EXERCISE PROMPT: Line by line, return the data exactly as shown.

DATA SEGMENT:
──────
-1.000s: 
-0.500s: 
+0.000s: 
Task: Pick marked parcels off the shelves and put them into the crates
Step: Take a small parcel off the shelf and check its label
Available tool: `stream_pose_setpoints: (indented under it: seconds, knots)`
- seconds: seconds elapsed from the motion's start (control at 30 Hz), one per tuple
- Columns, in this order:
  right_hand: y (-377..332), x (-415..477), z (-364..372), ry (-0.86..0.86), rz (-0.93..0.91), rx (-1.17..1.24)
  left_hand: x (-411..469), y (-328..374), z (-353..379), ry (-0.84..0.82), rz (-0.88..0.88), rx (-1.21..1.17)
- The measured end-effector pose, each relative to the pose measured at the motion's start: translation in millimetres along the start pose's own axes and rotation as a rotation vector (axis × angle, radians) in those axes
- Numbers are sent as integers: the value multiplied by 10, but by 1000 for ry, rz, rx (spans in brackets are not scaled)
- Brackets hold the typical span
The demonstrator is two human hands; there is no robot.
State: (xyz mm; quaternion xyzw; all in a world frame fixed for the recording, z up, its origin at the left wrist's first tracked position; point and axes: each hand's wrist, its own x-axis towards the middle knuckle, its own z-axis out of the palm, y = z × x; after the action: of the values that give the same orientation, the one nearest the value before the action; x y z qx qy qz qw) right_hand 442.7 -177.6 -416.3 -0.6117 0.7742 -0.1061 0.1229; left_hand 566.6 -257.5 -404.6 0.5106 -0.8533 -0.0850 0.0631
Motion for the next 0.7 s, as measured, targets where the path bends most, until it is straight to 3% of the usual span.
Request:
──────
ANSWER TO THIS EXERCISE:
-1.000s: 
-0.500s: 
+0.000s: 
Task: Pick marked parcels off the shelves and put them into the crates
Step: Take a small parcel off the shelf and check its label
Available tool: `stream_pose_setpoints: (indented under it: seconds, knots)`
- seconds: seconds elapsed from the motion's start (control at 30 Hz), one per tuple
- Columns, in this order:
  right_hand: y (-377..332), x (-415..477), z (-364..372), ry (-0.86..0.86), rz (-0.93..0.91), rx (-1.17..1.24)
  left_hand: x (-411..469), y (-328..374), z (-353..379), ry (-0.84..0.82), rz (-0.88..0.88), rx (-1.21..1.17)
- The measured end-effector pose, each relative to the pose measured at the motion's start: translation in millimetres along the start pose's own axes and rotation as a rotation vector (axis × angle, radians) in those axes
- Numbers are sent as integers: the value multiplied by 10, but by 1000 for ry, rz, rx (spans in brackets are not scaled)
- Brackets hold the typical span
The demonstrator is two human hands; there is no robot.
State: (xyz mm; quaternion xyzw; all in a world frame fixed for the recording, z up, its origin at the left wrist's first tracked position; point and axes: each hand's wrist, its own x-axis towards the middle knuckle, its own z-axis out of the palm, y = z × x; after the action: of the values that give the same orientation, the one nearest the value before the action; x y z qx qy qz qw) right_hand 442.7 -177.6 -416.3 -0.6117 0.7742 -0.1061 0.1229; left_hand 566.6 -257.5 -404.6 0.5106 -0.8533 -0.0850 0.0631
Motion for the next 0.7 s, as measured, targets where the path bends most, until it is straight to 3% of the usual span.
Request:

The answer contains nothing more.